▶ _Task requirements_
Wherever a line of the records contains "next", copy that line.

▶ _Extracted records_
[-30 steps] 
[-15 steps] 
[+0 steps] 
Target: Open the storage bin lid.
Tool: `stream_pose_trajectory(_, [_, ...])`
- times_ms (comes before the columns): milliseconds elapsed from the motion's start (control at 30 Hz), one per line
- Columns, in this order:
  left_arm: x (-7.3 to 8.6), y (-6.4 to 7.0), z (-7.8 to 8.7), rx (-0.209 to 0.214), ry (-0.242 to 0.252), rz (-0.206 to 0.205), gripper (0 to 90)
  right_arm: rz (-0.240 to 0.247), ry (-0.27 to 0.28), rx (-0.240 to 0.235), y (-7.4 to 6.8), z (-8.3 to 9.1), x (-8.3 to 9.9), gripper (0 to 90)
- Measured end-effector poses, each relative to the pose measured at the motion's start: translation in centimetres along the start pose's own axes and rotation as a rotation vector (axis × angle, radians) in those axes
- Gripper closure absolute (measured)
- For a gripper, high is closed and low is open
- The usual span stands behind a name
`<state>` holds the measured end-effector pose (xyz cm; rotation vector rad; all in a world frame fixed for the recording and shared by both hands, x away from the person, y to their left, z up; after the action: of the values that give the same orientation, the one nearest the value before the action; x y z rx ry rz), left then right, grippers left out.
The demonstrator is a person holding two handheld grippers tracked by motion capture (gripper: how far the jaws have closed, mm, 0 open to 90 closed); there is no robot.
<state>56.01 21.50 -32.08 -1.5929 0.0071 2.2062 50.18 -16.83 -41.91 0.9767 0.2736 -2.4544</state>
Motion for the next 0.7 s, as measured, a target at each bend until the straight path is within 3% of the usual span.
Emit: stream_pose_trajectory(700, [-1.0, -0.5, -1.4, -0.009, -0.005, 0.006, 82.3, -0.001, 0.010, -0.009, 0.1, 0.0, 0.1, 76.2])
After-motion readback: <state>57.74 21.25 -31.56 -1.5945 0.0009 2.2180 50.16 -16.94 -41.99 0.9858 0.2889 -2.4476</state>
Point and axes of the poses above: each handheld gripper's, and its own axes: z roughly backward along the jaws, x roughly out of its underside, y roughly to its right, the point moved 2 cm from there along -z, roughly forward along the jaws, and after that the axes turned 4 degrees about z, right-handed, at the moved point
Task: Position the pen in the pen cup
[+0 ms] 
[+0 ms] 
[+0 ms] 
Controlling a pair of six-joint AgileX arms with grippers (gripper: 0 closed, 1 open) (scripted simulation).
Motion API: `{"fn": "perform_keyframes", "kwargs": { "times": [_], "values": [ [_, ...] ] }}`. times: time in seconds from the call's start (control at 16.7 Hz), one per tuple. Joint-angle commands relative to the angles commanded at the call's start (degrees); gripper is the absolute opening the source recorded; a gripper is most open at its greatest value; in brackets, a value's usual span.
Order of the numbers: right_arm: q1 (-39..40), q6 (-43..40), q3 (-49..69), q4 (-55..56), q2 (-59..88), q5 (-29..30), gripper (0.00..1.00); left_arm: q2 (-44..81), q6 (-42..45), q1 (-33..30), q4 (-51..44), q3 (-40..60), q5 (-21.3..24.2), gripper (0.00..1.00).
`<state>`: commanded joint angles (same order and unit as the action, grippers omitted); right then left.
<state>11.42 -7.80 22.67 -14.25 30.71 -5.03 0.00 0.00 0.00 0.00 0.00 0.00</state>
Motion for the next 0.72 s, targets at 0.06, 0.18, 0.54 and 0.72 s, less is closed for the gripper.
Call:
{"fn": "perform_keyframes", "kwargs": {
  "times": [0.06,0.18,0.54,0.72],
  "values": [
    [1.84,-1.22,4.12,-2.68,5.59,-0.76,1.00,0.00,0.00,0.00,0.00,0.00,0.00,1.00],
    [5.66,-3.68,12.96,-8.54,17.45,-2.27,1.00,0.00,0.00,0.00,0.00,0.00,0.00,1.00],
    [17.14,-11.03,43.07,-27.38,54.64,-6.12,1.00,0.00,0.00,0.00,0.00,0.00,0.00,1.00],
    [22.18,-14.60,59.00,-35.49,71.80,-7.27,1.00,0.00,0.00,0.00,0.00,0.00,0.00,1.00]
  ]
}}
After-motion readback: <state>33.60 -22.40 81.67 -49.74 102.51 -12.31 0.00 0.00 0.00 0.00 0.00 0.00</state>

▶ _Task solution_
Motion for the next 0.7 s, as measured, a target at each bend until the straight path is within 3% of the usual span.
Motion for the next 0.72 s, targets at 0.06, 0.18, 0.54 and 0.72 s, less is closed for the gripper.

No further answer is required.